→ **GOAL OF THE EXERCISE**: Your job with the data below: print everything from the line that holds "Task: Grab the" down to the line that holds "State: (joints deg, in", ends included, exactly, and nothing else.

→ **AVAILABLE DATA**:
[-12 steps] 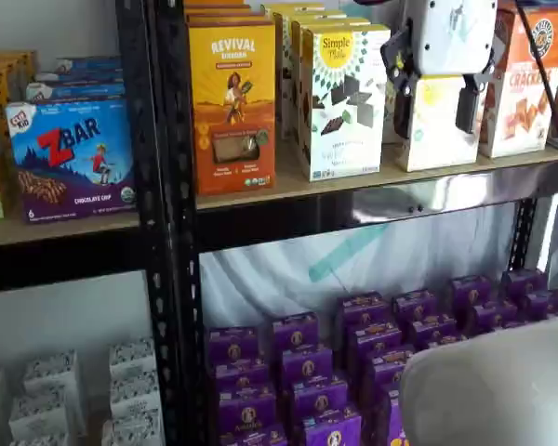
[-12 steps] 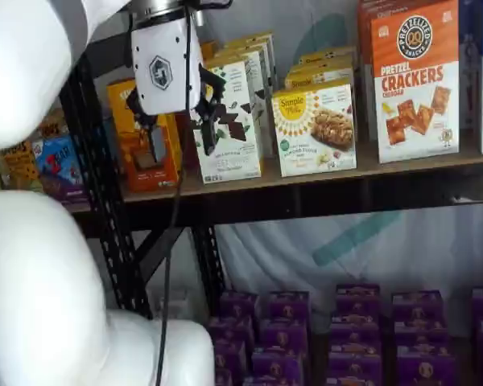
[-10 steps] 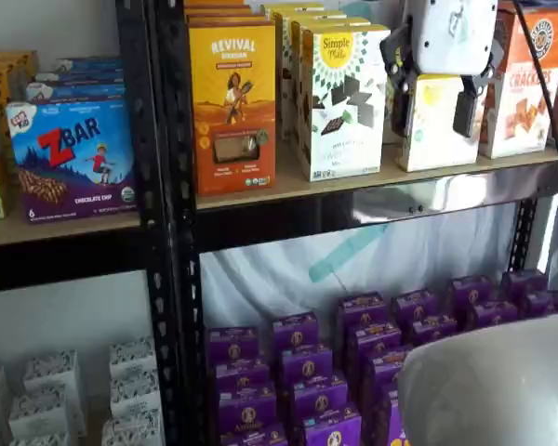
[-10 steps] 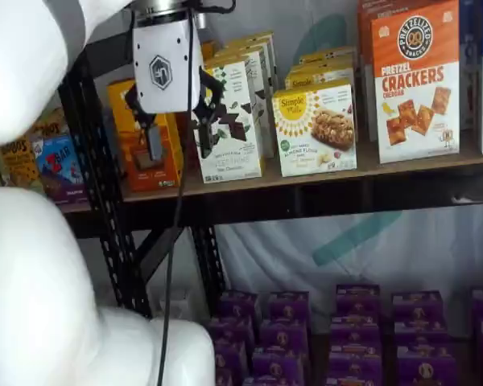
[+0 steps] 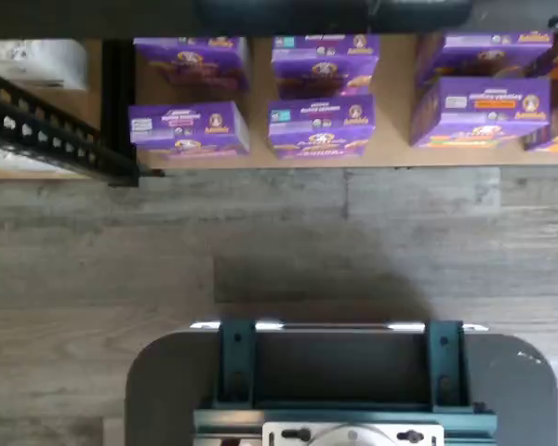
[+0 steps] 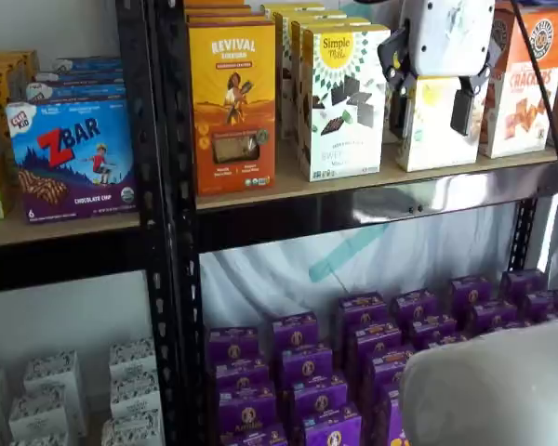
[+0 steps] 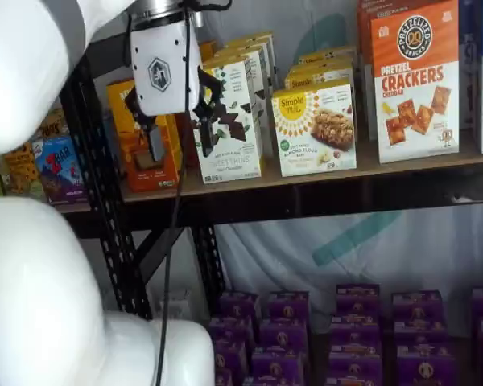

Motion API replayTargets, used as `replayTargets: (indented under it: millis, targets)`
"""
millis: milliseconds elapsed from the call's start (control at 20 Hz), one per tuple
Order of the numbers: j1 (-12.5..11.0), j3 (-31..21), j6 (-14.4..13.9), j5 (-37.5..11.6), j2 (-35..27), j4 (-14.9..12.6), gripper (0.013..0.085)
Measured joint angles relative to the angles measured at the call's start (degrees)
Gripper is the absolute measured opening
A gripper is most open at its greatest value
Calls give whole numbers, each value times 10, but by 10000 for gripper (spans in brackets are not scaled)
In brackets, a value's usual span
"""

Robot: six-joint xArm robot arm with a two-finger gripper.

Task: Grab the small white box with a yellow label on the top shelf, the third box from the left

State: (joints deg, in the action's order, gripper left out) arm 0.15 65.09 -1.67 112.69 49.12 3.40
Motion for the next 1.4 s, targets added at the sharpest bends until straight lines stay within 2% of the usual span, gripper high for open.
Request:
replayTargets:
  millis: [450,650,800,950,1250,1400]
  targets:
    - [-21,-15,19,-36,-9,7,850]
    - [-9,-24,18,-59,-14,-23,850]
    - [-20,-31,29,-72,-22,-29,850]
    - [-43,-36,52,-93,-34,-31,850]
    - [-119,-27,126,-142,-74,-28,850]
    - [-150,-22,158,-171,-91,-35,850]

→ **RESULT**:
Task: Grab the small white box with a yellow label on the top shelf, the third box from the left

State: (joints deg, in the action's order, gripper left out) arm 0.15 65.09 -1.67 112.69 49.12 3.40

What came before is the complete response.